(Stored entries)
--*--

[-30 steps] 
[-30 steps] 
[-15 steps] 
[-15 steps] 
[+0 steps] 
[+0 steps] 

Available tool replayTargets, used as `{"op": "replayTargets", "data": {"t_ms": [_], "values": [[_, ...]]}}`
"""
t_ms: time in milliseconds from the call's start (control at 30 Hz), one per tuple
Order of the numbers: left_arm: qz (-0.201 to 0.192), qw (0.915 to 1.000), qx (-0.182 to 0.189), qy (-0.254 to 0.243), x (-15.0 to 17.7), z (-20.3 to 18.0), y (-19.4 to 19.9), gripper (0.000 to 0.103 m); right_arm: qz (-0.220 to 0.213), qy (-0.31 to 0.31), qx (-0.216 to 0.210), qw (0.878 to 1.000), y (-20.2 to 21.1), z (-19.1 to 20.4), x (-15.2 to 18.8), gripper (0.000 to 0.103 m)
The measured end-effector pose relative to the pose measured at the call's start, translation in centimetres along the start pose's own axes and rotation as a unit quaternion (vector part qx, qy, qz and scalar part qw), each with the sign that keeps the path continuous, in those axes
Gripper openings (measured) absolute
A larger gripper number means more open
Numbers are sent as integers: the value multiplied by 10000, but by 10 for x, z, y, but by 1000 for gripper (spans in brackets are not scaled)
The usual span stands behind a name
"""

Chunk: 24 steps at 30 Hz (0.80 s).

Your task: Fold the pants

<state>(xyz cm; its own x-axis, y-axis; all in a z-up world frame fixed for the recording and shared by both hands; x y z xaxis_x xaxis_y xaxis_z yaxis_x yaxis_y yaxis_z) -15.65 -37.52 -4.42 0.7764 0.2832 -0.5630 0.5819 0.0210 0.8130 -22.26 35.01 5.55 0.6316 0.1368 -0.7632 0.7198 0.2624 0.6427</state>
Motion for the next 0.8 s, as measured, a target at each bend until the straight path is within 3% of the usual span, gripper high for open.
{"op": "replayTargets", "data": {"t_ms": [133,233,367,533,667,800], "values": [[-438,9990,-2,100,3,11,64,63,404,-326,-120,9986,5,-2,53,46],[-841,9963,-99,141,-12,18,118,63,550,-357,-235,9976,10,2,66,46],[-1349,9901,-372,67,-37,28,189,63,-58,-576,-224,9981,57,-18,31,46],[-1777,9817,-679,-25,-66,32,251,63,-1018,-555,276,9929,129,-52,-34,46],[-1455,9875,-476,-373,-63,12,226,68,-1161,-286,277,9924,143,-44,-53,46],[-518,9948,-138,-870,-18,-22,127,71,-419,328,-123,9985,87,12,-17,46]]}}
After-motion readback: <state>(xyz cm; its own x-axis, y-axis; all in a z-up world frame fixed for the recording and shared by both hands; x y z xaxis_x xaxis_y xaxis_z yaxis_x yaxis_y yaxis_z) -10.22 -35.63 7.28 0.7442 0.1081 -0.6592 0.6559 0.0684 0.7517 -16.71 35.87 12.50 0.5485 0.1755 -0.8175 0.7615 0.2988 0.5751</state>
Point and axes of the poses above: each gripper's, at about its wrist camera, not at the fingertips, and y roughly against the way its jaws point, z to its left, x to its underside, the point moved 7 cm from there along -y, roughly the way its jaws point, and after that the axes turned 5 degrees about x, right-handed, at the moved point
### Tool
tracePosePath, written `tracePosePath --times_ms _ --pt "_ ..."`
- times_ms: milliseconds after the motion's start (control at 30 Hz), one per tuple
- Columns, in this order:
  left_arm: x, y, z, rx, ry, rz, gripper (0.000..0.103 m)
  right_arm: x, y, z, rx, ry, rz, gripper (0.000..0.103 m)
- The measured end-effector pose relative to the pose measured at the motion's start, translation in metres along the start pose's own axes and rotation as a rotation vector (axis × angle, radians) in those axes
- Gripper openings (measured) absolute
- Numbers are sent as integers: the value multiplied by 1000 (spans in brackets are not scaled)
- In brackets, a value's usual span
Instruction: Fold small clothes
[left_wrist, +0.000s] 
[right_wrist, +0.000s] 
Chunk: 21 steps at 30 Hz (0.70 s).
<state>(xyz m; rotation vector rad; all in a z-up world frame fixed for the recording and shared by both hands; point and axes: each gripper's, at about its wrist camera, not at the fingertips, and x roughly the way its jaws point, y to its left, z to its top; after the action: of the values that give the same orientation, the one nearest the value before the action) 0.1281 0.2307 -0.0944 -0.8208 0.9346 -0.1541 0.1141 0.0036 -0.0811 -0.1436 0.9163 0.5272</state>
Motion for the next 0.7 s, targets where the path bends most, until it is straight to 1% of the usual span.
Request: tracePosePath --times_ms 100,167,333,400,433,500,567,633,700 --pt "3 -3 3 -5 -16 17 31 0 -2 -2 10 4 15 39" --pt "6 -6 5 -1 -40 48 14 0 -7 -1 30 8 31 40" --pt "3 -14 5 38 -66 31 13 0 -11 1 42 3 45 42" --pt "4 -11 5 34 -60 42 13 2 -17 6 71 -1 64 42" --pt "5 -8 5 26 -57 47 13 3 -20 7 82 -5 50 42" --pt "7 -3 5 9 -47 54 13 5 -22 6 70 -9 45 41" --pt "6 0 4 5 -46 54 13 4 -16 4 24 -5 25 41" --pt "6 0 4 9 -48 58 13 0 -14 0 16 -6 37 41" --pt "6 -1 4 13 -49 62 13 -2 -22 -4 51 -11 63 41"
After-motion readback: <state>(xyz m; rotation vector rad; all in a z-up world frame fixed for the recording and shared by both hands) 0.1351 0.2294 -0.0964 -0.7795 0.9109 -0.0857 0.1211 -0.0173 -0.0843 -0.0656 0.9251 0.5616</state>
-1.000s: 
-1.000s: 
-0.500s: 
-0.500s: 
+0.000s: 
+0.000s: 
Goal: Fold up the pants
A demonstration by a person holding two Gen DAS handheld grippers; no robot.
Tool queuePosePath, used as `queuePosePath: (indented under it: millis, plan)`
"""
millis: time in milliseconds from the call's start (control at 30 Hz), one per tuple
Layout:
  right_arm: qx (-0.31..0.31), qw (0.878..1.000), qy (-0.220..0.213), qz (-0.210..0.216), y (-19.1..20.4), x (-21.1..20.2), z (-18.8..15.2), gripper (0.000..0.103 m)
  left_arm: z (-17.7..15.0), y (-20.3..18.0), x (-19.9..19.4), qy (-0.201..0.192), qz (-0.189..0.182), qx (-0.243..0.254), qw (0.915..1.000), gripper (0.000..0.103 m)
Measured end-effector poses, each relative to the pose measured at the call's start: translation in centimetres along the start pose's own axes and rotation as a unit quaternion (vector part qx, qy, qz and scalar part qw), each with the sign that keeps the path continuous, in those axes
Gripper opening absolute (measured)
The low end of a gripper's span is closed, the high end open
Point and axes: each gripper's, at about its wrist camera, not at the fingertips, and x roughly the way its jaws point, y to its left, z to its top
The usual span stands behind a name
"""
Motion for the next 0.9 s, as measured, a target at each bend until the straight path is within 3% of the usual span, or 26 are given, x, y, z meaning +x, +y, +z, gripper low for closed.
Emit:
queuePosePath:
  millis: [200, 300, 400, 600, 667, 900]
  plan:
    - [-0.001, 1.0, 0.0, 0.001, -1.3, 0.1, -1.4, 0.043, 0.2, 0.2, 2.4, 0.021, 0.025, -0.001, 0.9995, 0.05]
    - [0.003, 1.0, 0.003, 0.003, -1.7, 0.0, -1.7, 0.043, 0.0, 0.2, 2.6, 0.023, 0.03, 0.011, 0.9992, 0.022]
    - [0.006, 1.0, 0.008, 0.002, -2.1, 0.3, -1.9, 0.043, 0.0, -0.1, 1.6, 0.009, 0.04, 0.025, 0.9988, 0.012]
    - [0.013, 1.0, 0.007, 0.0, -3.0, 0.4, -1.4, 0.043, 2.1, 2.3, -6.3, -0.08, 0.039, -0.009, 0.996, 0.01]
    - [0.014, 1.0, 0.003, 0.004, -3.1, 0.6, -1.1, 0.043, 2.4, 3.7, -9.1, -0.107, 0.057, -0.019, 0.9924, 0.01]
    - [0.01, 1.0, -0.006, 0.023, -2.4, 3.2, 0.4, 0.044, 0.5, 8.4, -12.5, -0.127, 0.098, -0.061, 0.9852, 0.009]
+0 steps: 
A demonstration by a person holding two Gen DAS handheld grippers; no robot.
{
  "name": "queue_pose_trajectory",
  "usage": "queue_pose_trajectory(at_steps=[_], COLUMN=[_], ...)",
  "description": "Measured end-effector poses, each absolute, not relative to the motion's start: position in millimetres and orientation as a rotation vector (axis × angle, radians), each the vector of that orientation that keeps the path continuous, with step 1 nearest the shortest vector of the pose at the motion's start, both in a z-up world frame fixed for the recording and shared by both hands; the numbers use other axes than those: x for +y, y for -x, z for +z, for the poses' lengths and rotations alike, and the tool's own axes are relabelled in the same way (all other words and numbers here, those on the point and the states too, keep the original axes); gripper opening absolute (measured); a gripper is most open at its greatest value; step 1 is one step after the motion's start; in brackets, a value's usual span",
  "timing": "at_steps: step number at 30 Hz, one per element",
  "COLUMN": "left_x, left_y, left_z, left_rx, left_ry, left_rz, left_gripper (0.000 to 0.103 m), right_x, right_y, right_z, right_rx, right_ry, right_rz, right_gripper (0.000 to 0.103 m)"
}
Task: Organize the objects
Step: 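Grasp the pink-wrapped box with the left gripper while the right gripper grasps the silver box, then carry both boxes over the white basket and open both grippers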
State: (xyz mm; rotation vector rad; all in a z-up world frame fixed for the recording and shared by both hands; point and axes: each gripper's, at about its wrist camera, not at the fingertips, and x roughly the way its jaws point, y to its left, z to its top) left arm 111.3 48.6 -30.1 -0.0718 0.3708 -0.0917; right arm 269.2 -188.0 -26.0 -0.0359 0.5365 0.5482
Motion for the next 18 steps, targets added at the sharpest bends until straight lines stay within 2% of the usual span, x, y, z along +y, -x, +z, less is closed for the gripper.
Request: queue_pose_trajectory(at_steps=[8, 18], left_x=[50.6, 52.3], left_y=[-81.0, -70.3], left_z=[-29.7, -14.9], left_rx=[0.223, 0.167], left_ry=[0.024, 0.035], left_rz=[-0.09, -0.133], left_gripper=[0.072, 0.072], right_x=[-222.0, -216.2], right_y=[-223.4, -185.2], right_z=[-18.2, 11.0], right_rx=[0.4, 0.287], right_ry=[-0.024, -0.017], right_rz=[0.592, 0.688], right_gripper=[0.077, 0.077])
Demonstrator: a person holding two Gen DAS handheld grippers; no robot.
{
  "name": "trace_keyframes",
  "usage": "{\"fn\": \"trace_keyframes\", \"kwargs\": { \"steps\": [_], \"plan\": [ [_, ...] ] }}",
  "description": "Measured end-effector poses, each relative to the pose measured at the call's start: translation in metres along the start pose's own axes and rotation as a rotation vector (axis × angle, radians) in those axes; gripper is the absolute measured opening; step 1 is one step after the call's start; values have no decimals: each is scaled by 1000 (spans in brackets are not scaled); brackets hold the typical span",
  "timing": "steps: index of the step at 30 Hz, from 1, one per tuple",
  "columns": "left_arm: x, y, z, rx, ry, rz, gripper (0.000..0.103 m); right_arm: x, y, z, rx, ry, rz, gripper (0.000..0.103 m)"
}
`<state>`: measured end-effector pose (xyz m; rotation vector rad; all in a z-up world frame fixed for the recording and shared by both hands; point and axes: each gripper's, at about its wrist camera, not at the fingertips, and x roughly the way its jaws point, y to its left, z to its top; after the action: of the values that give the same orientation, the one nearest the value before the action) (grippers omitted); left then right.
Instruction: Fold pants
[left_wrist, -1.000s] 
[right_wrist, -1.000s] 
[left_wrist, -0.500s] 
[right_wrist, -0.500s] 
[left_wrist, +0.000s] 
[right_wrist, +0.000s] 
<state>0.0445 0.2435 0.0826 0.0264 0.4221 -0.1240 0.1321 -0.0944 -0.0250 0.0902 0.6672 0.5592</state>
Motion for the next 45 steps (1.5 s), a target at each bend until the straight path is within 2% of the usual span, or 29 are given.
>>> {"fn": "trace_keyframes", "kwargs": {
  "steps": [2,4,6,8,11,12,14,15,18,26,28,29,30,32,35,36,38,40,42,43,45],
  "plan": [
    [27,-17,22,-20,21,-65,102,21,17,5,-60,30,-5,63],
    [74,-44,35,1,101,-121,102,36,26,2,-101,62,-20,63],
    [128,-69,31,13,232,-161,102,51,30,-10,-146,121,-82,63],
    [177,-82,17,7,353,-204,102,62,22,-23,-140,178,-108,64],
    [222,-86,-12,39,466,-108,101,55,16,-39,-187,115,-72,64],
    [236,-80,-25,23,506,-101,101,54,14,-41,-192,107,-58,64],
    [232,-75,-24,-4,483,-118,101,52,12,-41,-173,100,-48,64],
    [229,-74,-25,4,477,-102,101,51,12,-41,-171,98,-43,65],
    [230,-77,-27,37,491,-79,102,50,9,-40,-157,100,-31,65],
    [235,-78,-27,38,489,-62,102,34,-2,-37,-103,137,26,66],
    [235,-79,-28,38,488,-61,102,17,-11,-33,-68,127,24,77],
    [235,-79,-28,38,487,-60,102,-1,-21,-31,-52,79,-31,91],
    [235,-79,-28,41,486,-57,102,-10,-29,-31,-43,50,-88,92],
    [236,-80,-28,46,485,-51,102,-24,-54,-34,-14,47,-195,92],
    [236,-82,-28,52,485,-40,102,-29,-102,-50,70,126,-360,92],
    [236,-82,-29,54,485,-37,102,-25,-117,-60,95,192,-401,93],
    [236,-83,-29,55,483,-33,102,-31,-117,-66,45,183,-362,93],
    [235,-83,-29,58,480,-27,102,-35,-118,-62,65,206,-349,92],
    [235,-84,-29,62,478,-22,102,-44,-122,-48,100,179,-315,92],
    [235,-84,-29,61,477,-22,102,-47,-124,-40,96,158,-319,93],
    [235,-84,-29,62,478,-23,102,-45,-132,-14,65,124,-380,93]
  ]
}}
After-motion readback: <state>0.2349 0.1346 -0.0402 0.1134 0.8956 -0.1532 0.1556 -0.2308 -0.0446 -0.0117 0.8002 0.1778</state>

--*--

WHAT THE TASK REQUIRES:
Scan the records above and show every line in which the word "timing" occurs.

THE ANSWER:
  "timing": "at_steps: step number at 30 Hz, one per element",
  "timing": "steps: index of the step at 30 Hz, from 1, one per tuple",

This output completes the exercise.